Johnson was a brand-new senator who felt the need to prove himself to the Texas-based oilmen. So even while soothingly reassuring liberals that he would protect Olds, Johnson schemed to disgrace him publicly by airing old and bogus claims of communism — something he did with such cunning and efficiency that the man, his family and his reputation were irreparably destroyed in a matter of days.

"I hope you understand there's nothing personal in this," Johnson told Olds during a break in the hearings, according to Caro. "It's only politics, you know."

Yet somehow Johnson is the president we'd like Obama to be. And Perry is just a perp.

There are reasons we mythologize one kind of bully while disdaining the other. Caro makes the critical point that Johnson manifested his ugliness — or at least the evidence of it we tend to remember — in the service of "some of the noblest advancements in government in the 20th century." When a guy uses brute force to enact civil rights, Medicaid and Medicare, and a war on poverty, maybe you tend to look the other way.

Today's embattled governors, too, have done their share of intimidating in the service of significant accomplishments; Christie won bipartisan compromise of a controversial plan to reform public pensions, and Cuomo did the same on gay marriage. But what gets the most attention are the petty transgressions that come with no higher purpose.

What we want, apparently, is a swaggering politician who can be maniacally manipulative when it comes to the big and noble stuff, but who can simply switch it off when the stakes aren't as grand. Good luck with that.

But there's another explanation for why we're so much less tolerant now of exactly the kind of politics we extol in long-dead leaders. And that has a lot to do with what came after the Great Society.

Caro is just getting around to exploring Johnson's cataclysmic role in Vietnam in his work, but as he points out, that period of Johnson's presidency marked an outright perversion of power more than a righteous wielding of it. And thus began the long unraveling of our trust in public officials. Johnson's successor, Richard Nixon, dramatically accelerated the process.

At this point, 40 years after Nixon resigned, our distrust for politicians and our political institutions is so profound and ingrained in the culture that it's hard to imagine our giving any elected leader the license to scheme that Johnson enjoyed. And in this moment of the 60-second news cycle, when every backroom confrontation seems to spill into public view instantaneously, the sordid means of politics almost always overwhelm the end.

If our idealized version of Johnson himself suddenly came back to life and reappeared on the scene today, we wouldn't admire him as roguishly competent. We'd probably refer him to a grand jury.

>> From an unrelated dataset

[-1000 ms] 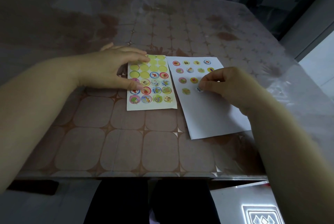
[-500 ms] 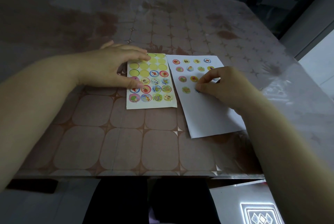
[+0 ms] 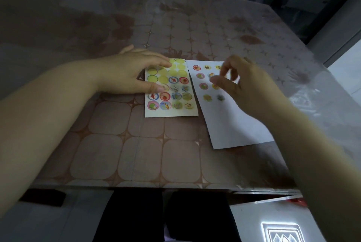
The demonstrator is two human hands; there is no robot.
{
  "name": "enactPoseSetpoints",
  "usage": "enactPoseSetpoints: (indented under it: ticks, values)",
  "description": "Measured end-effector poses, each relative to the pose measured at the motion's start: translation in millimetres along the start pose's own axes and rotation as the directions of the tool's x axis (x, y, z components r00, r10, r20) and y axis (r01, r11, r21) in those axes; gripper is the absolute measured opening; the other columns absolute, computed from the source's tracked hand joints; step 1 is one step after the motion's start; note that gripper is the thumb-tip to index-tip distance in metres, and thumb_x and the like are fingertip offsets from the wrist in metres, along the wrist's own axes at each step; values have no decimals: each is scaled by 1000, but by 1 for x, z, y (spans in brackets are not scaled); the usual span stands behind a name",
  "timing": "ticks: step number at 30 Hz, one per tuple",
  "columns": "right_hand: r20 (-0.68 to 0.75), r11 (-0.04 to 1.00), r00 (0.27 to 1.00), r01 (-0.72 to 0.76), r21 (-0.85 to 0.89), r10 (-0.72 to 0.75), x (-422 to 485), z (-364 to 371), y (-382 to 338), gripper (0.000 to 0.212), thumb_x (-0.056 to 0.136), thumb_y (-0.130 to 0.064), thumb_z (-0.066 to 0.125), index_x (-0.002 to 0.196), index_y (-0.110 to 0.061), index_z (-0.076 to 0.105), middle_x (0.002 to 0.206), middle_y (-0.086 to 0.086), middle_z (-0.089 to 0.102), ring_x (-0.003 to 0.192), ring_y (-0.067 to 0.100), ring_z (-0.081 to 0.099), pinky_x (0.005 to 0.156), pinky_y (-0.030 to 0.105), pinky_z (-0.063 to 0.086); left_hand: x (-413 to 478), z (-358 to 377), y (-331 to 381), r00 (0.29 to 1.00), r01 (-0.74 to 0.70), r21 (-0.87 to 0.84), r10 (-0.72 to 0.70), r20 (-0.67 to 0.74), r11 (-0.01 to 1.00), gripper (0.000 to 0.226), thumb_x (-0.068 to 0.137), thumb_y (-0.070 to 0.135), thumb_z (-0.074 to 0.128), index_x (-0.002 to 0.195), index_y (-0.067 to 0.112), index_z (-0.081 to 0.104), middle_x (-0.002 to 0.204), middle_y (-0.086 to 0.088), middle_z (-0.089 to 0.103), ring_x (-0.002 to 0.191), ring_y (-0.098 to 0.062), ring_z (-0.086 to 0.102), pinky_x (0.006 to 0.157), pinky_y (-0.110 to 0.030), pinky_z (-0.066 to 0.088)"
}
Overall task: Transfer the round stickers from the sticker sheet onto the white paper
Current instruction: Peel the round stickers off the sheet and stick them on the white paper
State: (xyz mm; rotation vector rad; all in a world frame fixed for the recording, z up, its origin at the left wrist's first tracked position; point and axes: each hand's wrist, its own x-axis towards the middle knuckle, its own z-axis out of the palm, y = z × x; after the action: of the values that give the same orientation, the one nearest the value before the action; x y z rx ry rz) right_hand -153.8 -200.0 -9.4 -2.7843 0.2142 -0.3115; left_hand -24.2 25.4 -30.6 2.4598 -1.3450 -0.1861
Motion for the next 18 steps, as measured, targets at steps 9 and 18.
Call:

It may be, as Caro suggests, that lesser politicians simply get less latitude. "Real political genius doesn't come along very often," he told me. "How long has it been since we had a leader who not only enunciated what government should do and laid our specific ends that people could unite behind, but also had the tactics and the determination to achieve those ends?"

But it might also be that if Obama really were this type of political genius, we'd reject and revile him. Such is the contradiction in our politics. We pine for leaders who strong-arm the system, just as long as they don't get caught.